• **WORK TO BE COMPLETED**: Across the entries below, how many lines include the word "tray"? Reply with only the number.

Data extracted from a collection:
--- START ---
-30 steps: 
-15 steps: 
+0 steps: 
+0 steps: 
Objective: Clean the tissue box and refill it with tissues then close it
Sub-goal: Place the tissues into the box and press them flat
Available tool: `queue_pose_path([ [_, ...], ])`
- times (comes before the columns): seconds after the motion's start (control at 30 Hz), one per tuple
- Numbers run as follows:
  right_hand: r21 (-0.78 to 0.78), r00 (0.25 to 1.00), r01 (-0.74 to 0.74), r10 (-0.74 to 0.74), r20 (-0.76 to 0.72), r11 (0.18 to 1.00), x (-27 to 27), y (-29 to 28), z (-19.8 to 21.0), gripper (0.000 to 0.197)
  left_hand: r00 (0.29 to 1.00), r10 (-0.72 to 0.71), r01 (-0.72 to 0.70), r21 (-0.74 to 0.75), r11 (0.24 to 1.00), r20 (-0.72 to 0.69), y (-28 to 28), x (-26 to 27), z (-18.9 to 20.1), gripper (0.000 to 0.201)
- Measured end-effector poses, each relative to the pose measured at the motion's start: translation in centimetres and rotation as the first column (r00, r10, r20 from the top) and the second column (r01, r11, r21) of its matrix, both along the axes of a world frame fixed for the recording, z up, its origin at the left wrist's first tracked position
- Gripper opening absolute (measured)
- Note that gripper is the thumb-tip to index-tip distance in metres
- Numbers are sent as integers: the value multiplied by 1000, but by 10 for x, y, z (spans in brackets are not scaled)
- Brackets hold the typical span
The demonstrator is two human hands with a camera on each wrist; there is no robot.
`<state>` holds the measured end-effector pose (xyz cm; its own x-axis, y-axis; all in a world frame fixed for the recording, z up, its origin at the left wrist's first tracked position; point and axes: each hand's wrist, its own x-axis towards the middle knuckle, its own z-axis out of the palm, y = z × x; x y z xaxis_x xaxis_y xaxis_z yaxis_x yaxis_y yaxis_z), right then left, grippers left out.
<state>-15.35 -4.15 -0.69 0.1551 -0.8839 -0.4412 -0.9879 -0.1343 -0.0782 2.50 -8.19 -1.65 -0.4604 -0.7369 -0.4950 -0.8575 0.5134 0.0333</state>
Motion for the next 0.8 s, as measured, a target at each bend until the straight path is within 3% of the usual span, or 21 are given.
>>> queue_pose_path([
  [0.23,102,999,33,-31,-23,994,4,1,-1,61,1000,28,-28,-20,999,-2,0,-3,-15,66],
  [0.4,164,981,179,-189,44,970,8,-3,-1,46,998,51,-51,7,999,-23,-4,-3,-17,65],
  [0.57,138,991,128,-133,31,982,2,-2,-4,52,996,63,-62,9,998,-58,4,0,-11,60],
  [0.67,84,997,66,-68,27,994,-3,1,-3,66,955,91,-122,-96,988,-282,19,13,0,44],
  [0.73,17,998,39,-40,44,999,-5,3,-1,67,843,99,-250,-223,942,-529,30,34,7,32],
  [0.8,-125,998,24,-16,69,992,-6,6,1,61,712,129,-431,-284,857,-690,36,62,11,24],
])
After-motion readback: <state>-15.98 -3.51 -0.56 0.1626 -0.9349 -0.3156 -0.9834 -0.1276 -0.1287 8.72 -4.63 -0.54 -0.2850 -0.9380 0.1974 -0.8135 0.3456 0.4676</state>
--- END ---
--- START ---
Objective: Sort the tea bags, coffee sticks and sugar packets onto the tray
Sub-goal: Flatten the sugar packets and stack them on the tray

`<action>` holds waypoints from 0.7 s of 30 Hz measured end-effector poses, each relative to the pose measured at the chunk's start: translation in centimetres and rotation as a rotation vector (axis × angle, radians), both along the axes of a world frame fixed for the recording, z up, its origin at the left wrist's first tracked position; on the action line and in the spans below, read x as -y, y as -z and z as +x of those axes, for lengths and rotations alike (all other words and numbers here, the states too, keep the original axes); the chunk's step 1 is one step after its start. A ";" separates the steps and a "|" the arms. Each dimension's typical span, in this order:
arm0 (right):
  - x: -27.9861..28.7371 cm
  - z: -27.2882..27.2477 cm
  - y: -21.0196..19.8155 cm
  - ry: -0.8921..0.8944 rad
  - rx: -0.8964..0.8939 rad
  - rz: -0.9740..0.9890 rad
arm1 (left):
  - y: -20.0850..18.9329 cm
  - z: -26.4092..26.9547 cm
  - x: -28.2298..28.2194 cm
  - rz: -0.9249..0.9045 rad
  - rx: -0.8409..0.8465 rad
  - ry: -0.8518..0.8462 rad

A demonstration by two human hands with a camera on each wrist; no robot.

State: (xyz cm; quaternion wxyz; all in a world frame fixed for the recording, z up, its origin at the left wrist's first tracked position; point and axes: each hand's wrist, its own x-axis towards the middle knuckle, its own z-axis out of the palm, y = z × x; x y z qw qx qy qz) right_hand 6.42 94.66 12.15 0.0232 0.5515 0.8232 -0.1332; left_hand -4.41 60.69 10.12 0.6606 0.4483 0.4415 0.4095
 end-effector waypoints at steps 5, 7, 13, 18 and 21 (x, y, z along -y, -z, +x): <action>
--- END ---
• **FINAL ANSWER**: 2